Num outro exemplo de política industrial, plantamos a árvore às avessas, enterrando galhos e folhas e deixando no ar as raízes. É o caso da política de informática: as raízes seriam o software, a importação maciça de hardware para criar mercado e a microeletrônica. A difusão do uso do computador era muito mais importante que a produção local de computadores. Concentramo-nos entretanto nesse último aspecto, restringindo importações e vedando o ingresso de investidores estrangeiros. O resultado foram altos custos de produção, mercado comprimido e próspero contrabando.
Vetamos os projetos de dois gigantes da microeletrônica, a Texas Instruments e a Motorola, e garantimos reserva de mercado para três empresas locais, nenhuma das quais ultrapassou a puberdade na microeletrônica. E perdemos a corrida para países que antes inexistiam na paisagem informática e que hoje têm expressão maior que nós no comércio internacional de alta tecnologia: Taiwan, Coréia, Cingapura, Tailândia, Malásia e até mesmo as Filipinas.
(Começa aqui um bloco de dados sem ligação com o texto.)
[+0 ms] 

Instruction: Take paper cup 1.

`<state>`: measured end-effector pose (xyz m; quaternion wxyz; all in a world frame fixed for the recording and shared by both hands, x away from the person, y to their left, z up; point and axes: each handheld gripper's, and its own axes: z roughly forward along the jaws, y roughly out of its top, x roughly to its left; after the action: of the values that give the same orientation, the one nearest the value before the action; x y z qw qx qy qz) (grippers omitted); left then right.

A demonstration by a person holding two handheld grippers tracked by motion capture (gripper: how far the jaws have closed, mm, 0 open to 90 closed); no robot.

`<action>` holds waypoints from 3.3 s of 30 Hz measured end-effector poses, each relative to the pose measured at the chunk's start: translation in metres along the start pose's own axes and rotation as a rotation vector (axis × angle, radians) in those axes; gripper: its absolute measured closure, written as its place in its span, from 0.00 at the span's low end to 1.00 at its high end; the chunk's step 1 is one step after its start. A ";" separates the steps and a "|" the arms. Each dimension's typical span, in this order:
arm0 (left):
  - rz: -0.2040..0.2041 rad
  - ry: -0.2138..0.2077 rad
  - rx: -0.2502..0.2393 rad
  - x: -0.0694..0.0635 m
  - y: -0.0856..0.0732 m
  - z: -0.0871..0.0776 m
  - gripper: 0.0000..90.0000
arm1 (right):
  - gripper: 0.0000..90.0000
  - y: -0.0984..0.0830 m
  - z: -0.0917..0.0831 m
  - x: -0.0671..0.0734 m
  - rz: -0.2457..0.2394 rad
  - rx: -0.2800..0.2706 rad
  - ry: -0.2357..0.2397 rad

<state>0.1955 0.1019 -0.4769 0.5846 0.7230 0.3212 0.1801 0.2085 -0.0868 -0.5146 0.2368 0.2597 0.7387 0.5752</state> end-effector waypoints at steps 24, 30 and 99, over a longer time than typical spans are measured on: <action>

Como nossa memória é curta, parece que o Itamaraty e o Ministério da Indústria, Comércio e Turismo estão ocupadíssimos preparando nosso próximo erro: recusar a adesão do Brasil ao recente Acordo de Cingapura para liberalização do comércio internacional de alta tecnologia até o ano 2000. Será um segundo suicídio tecnológico. Países que representam 85% do comércio mundial desses produtos já aderiram, e o acordo entrará em vigor quando se atingir, em breve, o patamar de 90%. Se insistirmos em manter tarifas obscenas de mais de 30% sobre a importação de bens de informática, para sustentar indústrias parasitárias, ficaremos atrasados na batalha da produtividade e aumentaremos a atratividade de competidores mais liberais para os investidores em tecnologia de ponta.
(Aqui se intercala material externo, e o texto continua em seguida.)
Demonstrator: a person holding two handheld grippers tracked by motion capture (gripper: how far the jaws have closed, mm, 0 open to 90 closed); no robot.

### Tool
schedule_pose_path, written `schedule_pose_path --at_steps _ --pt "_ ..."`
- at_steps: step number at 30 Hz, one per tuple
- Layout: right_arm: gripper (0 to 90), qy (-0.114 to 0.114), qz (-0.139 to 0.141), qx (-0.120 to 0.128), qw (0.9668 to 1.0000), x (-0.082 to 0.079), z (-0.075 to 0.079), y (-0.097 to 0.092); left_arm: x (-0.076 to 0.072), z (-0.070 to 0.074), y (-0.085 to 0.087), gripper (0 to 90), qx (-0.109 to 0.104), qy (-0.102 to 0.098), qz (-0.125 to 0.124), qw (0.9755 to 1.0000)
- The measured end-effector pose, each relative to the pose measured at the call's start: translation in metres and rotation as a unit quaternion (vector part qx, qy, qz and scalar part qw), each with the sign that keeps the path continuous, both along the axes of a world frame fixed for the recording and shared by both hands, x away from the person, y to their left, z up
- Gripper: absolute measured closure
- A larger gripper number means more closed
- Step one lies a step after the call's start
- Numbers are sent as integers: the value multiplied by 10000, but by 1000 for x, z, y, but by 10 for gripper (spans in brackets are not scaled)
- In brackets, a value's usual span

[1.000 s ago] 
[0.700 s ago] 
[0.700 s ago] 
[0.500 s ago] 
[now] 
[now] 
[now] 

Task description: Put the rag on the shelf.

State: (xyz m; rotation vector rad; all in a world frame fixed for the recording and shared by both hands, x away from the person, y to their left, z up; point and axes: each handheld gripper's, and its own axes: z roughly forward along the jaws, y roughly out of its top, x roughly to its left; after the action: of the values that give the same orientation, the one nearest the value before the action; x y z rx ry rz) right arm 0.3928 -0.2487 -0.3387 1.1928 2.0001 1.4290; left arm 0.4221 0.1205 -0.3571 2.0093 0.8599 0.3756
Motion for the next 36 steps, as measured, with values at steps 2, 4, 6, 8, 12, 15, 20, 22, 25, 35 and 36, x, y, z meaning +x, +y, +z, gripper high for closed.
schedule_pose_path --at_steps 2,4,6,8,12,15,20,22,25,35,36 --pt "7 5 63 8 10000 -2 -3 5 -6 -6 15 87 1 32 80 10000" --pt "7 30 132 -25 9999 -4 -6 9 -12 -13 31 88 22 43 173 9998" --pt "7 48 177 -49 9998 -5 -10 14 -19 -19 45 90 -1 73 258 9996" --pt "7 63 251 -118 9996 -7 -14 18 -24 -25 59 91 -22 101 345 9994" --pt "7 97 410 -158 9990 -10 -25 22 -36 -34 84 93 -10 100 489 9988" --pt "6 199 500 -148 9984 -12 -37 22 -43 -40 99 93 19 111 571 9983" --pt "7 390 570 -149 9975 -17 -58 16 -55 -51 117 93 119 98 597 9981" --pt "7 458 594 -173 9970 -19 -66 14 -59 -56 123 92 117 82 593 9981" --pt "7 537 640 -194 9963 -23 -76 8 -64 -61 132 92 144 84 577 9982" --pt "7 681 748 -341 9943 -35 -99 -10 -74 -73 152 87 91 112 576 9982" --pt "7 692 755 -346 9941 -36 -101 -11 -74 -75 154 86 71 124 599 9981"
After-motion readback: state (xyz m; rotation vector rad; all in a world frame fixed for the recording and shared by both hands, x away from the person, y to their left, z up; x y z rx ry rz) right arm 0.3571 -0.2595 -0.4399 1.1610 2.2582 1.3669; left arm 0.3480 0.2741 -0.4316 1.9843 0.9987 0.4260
O terceiro exemplo de política industrial mal direcionada foram os exagerados subsídios à indústria de máquinas e ferramentas, acopladas a restrições de importação. Racionalmente, num programa de industrialização substitutiva de importações, as máquinas e equipamentos seriam os últimos itens da agenda, simplesmente porque são indispensáveis à atualização tecnológica, além de trazer embutidos generosos financiamentos. Estimular artificialmente sua produção local é encarecer os custos de toda a indústria de transformação, com perigo de desatualização tecnológica e elevados custos financeiros para os compradores. Não mais que duas ou três empresas lograram se estruturar sólida e competitivamente, ficando as demais devedoras insolventes do BNDES.
O embaixador Lorenzo Fernandes tem toda a razão ao dizer que a melhor política industrial é a ambiental: o governo deve criar um ambiente propício à industrialização, sem ditar-lhe rumos. Isso significa essencialmente abolir monopólios e reservas de mercado, simplificar o fisco e a legislação trabalhista e aplicar os recursos da privatização na redução da dívida pública para abater os juros asfixiantes do setor privado.
Há toda uma mitologia sobre o milagre dirigista de tecnocratas japoneses e coreanos, como heróis da industrialização. Trocadas as coisas em miúdo, como o fez recentemente o Banco Mundial, verifica-se que o MITI japonês errou mais do que acertou em seu dirigismo, e que as indústrias bem-sucedidas não foram as privilegiadas pelos tecnocratas, e sim as mais adequadas aos recursos humanos e materiais dos respectivos países. A explicação do sucesso se encontra muito mais na educação básica, no direcionamento adequado de crédito barato e na ênfase sobre exportações do que na descoberta de oportunidades por tecnocratas iluminados.